### Exercise aim
Could you retype the material, starting at its first line and ending with the line holding "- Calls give", and keep the pictures out?

*** Material provided Section Begins ***

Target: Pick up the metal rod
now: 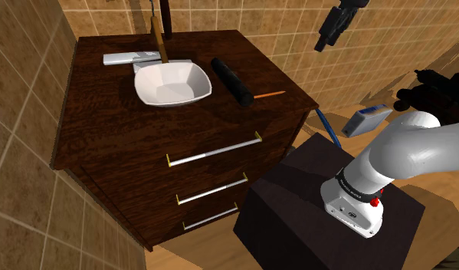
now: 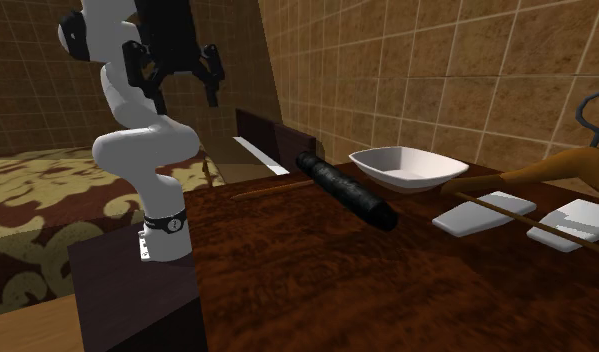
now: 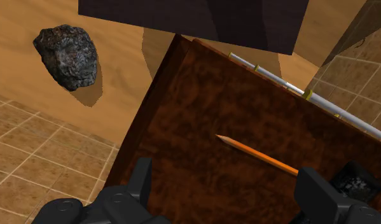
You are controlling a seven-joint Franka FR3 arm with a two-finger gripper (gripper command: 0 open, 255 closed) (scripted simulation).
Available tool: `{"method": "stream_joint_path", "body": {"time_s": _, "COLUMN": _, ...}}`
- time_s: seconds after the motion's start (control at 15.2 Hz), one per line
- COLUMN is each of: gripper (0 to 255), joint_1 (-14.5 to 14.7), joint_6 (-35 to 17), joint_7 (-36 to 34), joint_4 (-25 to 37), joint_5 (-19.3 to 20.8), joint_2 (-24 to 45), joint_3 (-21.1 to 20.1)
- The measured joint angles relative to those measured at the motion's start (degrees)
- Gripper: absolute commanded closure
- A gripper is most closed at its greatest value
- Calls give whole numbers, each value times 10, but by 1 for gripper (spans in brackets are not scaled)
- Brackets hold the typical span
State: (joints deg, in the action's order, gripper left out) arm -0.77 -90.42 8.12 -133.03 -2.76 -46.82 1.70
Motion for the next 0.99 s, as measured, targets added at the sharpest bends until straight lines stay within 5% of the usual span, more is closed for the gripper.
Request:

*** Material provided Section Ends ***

### Result below
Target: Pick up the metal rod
now: 
now: 
now: 
You are controlling a seven-joint Franka FR3 arm with a two-finger gripper (gripper command: 0 open, 255 closed) (scripted simulation).
Available tool: `{"method": "stream_joint_path", "body": {"time_s": _, "COLUMN": _, ...}}`
- time_s: seconds after the motion's start (control at 15.2 Hz), one per line
- COLUMN is each of: gripper (0 to 255), joint_1 (-14.5 to 14.7), joint_6 (-35 to 17), joint_7 (-36 to 34), joint_4 (-25 to 37), joint_5 (-19.3 to 20.8), joint_2 (-24 to 45), joint_3 (-21.1 to 20.1)
- The measured joint angles relative to those measured at the motion's start (degrees)
- Gripper: absolute commanded closure
- A gripper is most closed at its greatest value
- Calls give whole numbers, each value times 10, but by 1 for gripper (spans in brackets are not scaled)

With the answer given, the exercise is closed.